Passo 5 — Análise Crítica de Todas as Alternativas
A) adoção do voto facultativo.
❌ Incorreta: o voto no Brasil era obrigatório para os cidadãos alistados desde o Código Eleitoral de 1932. O voto facultativo só passou a existir, de forma restrita, com a Constituição de 1988 (para analfabetos e jovens de 16 e 17 anos) — e mesmo assim não reduz o eleitorado, pois soma-se a ele; a facultatividade nunca foi a regra geral que explicaria eleitorados tão pequenos.
B) exclusão do sufrágio feminino.
❌ Incorreta: as mulheres conquistaram o direito de voto no Brasil em 1932, com o Código Eleitoral, direito confirmado pela Constituição de 1934. Assim, elas já podiam votar nas eleições de 1933, 1945 e 1962, o que torna essa alternativa incapaz de explicar a baixíssima participação nos três momentos citados.
C) interdição das pessoas analfabetas.
✅ Correta: as Constituições de 1891, 1934, 1937 e 1946 proibiam expressamente o alistamento eleitoral de analfabetos. Como a maioria da população pobre brasileira nessas décadas não sabia ler nem escrever, essa exigência excluía legalmente parcela imensa do povo do processo eleitoral, tanto em contexto ditatorial quanto democrático — exatamente o padrão descrito no texto de Kerche e Feres Jr.

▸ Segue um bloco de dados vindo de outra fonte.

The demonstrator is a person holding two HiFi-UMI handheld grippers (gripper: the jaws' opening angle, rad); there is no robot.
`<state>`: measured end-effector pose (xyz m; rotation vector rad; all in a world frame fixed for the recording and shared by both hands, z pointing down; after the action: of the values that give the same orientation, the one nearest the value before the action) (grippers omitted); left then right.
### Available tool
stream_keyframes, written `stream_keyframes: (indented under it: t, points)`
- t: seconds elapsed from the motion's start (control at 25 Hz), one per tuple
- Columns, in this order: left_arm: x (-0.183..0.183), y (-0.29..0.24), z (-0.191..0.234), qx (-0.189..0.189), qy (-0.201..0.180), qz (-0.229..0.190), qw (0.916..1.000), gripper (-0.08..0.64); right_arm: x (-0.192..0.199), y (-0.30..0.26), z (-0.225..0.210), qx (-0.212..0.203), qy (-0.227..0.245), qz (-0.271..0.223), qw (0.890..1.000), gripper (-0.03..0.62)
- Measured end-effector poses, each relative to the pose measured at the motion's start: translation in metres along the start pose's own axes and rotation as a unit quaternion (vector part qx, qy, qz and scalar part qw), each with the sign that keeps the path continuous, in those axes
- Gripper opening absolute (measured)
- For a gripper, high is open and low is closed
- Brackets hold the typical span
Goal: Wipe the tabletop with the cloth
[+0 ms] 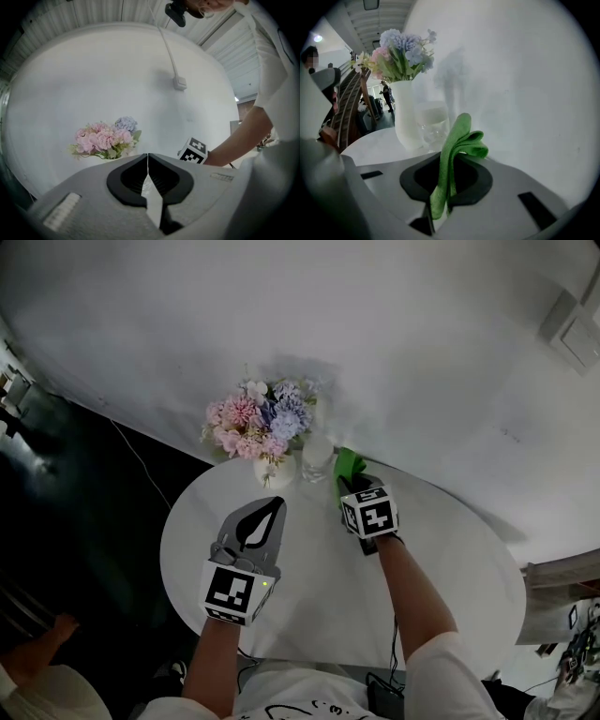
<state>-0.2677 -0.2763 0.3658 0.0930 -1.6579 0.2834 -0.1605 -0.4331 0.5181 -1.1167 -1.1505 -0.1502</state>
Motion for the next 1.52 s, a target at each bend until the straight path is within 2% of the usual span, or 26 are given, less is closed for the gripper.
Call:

D) exigência da comprovação de renda.
❌ Incorreta: o voto censitário (exigência de renda mínima) vigorou no período imperial e foi extinto pela Lei Saraiva, de 1881, sendo definitivamente abolido pela Constituição republicana de 1891, que passou a usar a alfabetização como critério de exclusão. Não havia mais exigência formal de renda nas eleições de 1933, 1945 e 1962.
E) influência dos interesses das oligarquias.
❌ Incorreta: o coronelismo e o "voto de cabresto" distorciam o resultado das eleições por meio de fraude, coação e manipulação de eleitores já alistados, mas não reduziam formalmente o tamanho do eleitorado. A explicação estatística para índices de comparecimento tão baixos (3,3%, 13,4%, 20%) é jurídica — a exclusão legal do analfabeto — e não apenas política.
🏆 Gabarito: C — a interdição constitucional do voto de analfabetos, somada às altíssimas taxas de analfabetismo entre a população pobre, é a única explicação compatível com a baixa participação eleitoral em 1933, 1945 e 1962, atravessando tanto regimes ditatoriais quanto democráticos.
Passo 6 — Conclusão, Generalização e Dica de Prova
- Reafirmação do gabarito: apenas a exclusão legal do voto de analfabetos, mantida por sucessivas Constituições até 1988, explica por que a baixa participação eleitoral persistiu independentemente do regime político e atingia desproporcionalmente os mais pobres.
- Padrão de cobrança: o ENEM recorrentemente cobra a evolução do direito de voto no Brasil — do voto censitário à exigência de alfabetização, passando pela conquista do sufrágio feminino em 1932 e chegando ao voto do analfabeto e dos jovens de 16 e 17 anos em 1988 — como eixo central de questões sobre cidadania e direitos políticos.
- Generalização: quando uma questão de história do voto no Brasil apresentar dados de baixa participação por várias décadas e sob regimes políticos diferentes, procure sempre uma barreira legal permanente, não um evento pontual associado a um único governo.
- Dica de eliminação rápida: verifique se a alternativa trata de um direito já conquistado antes do período citado (sufrágio feminino desde 1932, o que elimina B); lembre que o voto censitário terminou em 1881/1891 (eliminando D); e diferencie manipulação eleitoral, que não reduz o número de eleitores alistados, de exclusão legal, que reduz (eliminando E).
- Conexões: Lei Saraiva (1881) e o fim do voto censitário; Constituição de 1988 e a conquista do voto facultativo para analfabetos e jovens de 16-17 anos; conquista do sufrágio feminino no Brasil em 1932.